Ci sono momenti in cui la storia non bussa. Suona il campanello e aspetta sul pianerottolo, valigia in mano. L’8 e 9 giugno è uno di quei momenti. Cinque referendum. Quattro parlano di lavoro, uno di cittadinanza. Tutti ci chiamano in causa, uno per uno.

Sul tavolo ci sono i diritti che fanno la differenza tra una vita precaria e una dignitosa: sicurezza nei luoghi di lavoro, lotta all’instabilità come destino, valore ai contratti collettivi, tutela vera contro i licenziamenti ingiusti. E poi c’è la cittadinanza: non uno slogan, ma un riconoscimento dovuto a chi contribuisce ogni giorno alla società senza ancora potersi dire, fino in fondo, parte di essa.

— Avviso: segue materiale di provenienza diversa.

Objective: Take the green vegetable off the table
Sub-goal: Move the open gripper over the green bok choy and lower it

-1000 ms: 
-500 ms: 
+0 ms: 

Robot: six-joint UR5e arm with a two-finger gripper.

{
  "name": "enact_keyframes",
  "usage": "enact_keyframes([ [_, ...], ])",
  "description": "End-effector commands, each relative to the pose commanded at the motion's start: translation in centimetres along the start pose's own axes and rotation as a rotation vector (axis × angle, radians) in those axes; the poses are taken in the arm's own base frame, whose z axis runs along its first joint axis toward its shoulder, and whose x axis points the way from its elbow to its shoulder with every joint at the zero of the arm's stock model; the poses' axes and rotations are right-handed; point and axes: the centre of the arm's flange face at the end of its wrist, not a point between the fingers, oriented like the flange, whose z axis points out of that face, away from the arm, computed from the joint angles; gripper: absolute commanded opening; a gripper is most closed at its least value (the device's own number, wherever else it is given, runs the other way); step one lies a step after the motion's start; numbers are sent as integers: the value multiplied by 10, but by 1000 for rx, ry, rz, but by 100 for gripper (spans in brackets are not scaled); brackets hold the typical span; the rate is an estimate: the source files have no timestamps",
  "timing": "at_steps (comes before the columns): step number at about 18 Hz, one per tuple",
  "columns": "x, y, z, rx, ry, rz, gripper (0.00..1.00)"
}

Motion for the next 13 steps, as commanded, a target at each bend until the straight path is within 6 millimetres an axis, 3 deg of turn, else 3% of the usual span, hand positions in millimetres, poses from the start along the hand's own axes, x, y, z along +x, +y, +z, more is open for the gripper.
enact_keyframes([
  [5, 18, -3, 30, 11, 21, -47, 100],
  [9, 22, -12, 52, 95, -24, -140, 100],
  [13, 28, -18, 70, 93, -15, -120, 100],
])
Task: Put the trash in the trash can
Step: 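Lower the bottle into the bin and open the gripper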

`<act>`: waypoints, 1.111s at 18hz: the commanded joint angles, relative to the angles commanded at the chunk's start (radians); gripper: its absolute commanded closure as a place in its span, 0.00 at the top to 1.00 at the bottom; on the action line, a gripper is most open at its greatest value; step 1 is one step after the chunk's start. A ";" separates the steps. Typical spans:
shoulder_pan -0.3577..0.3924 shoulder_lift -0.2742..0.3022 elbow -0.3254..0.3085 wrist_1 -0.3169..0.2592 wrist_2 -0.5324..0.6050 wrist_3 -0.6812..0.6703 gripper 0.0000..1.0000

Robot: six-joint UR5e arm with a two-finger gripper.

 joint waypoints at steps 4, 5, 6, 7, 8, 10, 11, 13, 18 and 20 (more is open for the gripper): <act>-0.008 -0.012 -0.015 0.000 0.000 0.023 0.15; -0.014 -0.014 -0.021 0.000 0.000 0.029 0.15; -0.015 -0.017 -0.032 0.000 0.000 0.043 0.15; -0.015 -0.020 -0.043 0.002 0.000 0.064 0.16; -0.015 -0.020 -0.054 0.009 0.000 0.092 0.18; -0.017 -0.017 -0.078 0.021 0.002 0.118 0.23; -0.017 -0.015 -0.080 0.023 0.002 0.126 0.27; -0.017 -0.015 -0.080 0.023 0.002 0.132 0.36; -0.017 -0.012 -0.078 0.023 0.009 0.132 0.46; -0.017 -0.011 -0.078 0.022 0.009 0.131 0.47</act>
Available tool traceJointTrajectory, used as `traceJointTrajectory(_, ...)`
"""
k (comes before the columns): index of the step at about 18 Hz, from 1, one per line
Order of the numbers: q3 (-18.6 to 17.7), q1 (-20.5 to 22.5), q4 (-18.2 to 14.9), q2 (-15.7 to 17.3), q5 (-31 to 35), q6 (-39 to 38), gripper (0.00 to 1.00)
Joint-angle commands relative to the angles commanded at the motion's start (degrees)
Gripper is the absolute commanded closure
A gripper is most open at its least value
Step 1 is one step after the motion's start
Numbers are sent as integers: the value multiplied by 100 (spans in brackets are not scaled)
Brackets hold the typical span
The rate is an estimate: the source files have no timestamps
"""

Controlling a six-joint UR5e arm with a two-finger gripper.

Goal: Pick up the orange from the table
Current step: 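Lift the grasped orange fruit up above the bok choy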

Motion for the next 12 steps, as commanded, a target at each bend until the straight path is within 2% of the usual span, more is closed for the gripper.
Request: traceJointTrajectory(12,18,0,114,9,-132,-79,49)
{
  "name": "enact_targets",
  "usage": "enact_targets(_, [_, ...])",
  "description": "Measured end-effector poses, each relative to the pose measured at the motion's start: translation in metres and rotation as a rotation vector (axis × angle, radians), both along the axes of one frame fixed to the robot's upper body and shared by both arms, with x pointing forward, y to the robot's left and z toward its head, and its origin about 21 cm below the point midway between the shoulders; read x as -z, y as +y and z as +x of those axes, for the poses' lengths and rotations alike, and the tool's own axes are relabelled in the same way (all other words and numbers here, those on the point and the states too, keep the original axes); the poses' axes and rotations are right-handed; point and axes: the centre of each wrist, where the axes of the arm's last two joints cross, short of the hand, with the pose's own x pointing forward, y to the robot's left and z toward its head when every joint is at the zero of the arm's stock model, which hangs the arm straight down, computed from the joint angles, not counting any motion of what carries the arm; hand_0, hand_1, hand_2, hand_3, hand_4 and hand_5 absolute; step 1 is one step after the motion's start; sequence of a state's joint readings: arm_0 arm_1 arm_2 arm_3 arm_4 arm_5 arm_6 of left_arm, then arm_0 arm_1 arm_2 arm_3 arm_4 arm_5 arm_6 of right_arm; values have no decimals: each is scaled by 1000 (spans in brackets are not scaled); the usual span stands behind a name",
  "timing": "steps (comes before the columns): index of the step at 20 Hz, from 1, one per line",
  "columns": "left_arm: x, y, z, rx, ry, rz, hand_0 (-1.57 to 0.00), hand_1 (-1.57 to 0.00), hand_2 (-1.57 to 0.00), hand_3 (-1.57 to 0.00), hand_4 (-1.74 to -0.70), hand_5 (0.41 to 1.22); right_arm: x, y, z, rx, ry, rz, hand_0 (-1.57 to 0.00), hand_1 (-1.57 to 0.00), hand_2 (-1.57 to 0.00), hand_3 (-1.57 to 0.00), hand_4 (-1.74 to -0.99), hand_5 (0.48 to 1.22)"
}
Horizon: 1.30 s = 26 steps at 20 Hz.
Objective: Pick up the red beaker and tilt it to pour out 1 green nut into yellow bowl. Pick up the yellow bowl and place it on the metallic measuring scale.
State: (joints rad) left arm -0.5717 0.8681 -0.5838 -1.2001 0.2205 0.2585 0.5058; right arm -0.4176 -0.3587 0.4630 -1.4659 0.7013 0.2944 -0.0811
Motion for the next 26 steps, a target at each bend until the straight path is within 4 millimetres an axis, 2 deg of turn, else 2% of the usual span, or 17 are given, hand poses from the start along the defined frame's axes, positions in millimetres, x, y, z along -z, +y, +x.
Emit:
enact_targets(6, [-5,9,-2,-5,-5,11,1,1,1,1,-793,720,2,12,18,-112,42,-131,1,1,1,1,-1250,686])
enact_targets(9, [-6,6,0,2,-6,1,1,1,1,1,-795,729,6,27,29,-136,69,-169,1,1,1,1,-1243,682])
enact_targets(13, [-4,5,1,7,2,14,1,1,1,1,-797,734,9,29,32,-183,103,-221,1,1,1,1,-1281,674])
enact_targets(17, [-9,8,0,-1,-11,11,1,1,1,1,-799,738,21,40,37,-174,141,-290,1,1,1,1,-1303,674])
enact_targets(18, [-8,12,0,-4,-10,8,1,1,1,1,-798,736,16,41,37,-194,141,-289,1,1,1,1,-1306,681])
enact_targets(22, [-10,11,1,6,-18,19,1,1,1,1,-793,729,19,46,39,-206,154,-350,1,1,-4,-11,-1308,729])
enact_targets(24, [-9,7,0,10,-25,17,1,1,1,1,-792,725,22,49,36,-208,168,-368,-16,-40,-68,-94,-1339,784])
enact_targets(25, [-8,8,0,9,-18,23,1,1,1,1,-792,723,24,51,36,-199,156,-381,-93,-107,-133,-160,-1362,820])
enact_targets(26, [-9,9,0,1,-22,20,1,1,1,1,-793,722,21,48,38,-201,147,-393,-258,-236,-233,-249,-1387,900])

Ma c’è un ostacolo grosso come un macigno e sottovalutato come un refuso: il quorum. Se non vota almeno il 50% più uno degli aventi diritto, tutto evapora. Nessun risultato, nessun cambiamento. Solo il deserto dell’irrilevanza. È il lato oscuro della democrazia: funziona solo se la usi.

Ed è qui che entra in scena l’impresa più difficile e più urgente: convincere gli incerti. Non solo quelli che non sanno. Ma anche e soprattutto quelli che non sono d’accordo con noi. È facile parlare ai già convinti, coccolarsi nelle proprie certezze, fare like nella bolla. Ma il quorum non lo raggiungiamo con gli amici su Instagram. Lo costruiamo uscendo, attraversando frontiere culturali, politiche, sociali.

Serve coraggio. Di ascoltare chi voterebbe diversamente, di affrontare chi è disilluso, arrabbiato, apatico. Serve la pazienza di seminare dubbi, non verità in tasca. Il referendum ha questa strana potenza: può unire anche chi non la pensa allo stesso modo, purché sia d’accordo su una cosa sola, che scegliere è meglio che subire.

Dobbiamo tornare nei luoghi dimenticati dalla politica: nei mercati, davanti alle scuole, nei comitati di quartiere, tra le corsie del supermercato e i vagoni della metro. Parlare con chi ha spento la TV, con chi si informa solo a spizzichi, con chi dice “tanto è tutto inutile”. Perché è proprio lì, in quel terreno difficile, che si gioca la partita.

E non basteranno solo i post brillanti o i video emozionali. Stavolta serve qualcosa di più fisico: la voce, la presenza, lo sguardo. Serve mettersi in gioco sul serio. Non per far trionfare un’idea astratta, ma per salvare il gesto concreto che tiene in vita la democrazia: mettere una croce dentro una casella.

Il tempo stringe. I giorni sono pochi, ma se li riempiamo di parole vere, di incontri reali, di confronti, possono bastare. Cinque referendum non sono una formalità. Sono una chiamata alla responsabilità collettiva. Chi pensa ancora che la democrazia sia qualcosa da difendere, non resti a guardare.